Satellite Image Classification with EfficientNet

Satellite Image

Background

Remote sensing has transformed how we monitor our planet. From tracking deforestation to detecting urban sprawl, satellite imagery provides a bird’s-eye view of land use change at global scale.

But training a model that can reliably classify that imagery — across 10 distinct land-use categories, at production quality — requires more than just a good model. It requires a pipeline that handles data, compute, caching, experiment tracking, and reporting as first-class concerns.

This tutorial walks through a complete satellite image classification pipeline built on Union.ai, using EfficientNet-B0, a two-phase training strategy, and Weights & Biases for experiment tracking.

Full code available here.

Dataset

EuroSAT is a benchmark dataset of 27,000 labeled satellite images drawn from the Sentinel-2 satellite. Each image is 64×64 pixels across 10 land-use classes: Annual Crop, Forest, Herbaceous Vegetation, Highway, Industrial, Pasture, Permanent Crop, Residential, River, and Sea/Lake.

It’s a well-structured dataset - balanced, clearly labeled - which makes it ideal for demonstrating a production-grade training pipeline without the overhead of massive data infrastructure.

Model

We use EfficientNet-B0 from timm (the PyTorch Image Models library), pretrained on ImageNet. EfficientNet was designed to scale depth, width, and resolution jointly using a compound coefficient, giving strong accuracy with a relatively small parameter count (~5.3M). The ImageNet pretraining means the backbone already understands edges, textures, and shapes - features that transfer well to satellite imagery.

Two-Phase Training

Fine-tuning a pretrained model naively by using all weights immediately often leads to catastrophic forgetting: the model destroys its learned representations before the new task-specific head has had a chance to stabilize.

Instead, we use a two-phase approach:

Phase 1: Feature Extraction (frozen backbone). The EfficientNet backbone is frozen. Only the classification head is trained, at a relatively high learning rate (2e-3). This gives the head 7 epochs to learn to map ImageNet features to EuroSAT categories, without disturbing the pretrained weights.

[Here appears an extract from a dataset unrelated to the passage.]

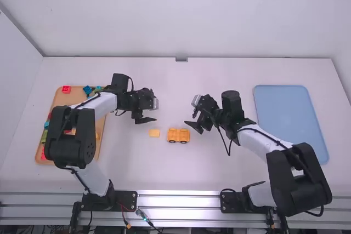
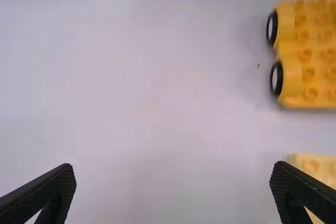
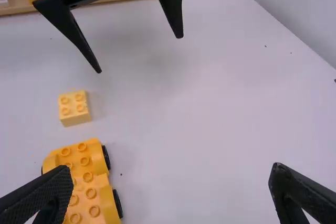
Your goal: Assemble lego blocks to make yellow taxi
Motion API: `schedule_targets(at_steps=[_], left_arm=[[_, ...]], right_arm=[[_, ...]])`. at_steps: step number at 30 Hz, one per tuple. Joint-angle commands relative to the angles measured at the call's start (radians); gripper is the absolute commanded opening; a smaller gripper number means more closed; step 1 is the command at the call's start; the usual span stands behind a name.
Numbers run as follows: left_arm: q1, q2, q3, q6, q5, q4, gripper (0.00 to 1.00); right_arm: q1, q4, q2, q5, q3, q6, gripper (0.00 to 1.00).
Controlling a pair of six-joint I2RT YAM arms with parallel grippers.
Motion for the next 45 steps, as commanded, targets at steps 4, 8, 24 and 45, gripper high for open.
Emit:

Phase 2: Fine-tuning (unfrozen backbone). The backbone is unfrozen and added to the optimizer with a 10× lower learning rate than the head (phase2_lr × 0.1). A fresh cosine annealing schedule is initialized over the remaining steps, so the learning rate doesn’t arrive near-zero from Phase 1’s schedule before Phase 2 even begins. This lets the backbone adapt to satellite-specific features while preserving the general representations it learned on ImageNet.

The transition happens automatically inside a PhaseChangeCallback:

training.py
    class PhaseChangeCallback(L.Callback):
        def __init__(self, phase1_epochs: int, phase2_lr: float):
            super().__init__()
            self.phase1_epochs = phase1_epochs
            self.phase2_lr = phase2_lr
            self.phase_changed = False

        def on_train_epoch_end(self, trainer, pl_module):
            if not self.phase_changed and (trainer.current_epoch + 1) == self.phase1_epochs:
                print("\n" + "=" * 80)
                print("TRANSITIONING TO PHASE 2: UNFREEZING BACKBONE AND ADJUSTING LR")
                print("=" * 80 + "\n")

                pl_module.model.unfreeze_backbone()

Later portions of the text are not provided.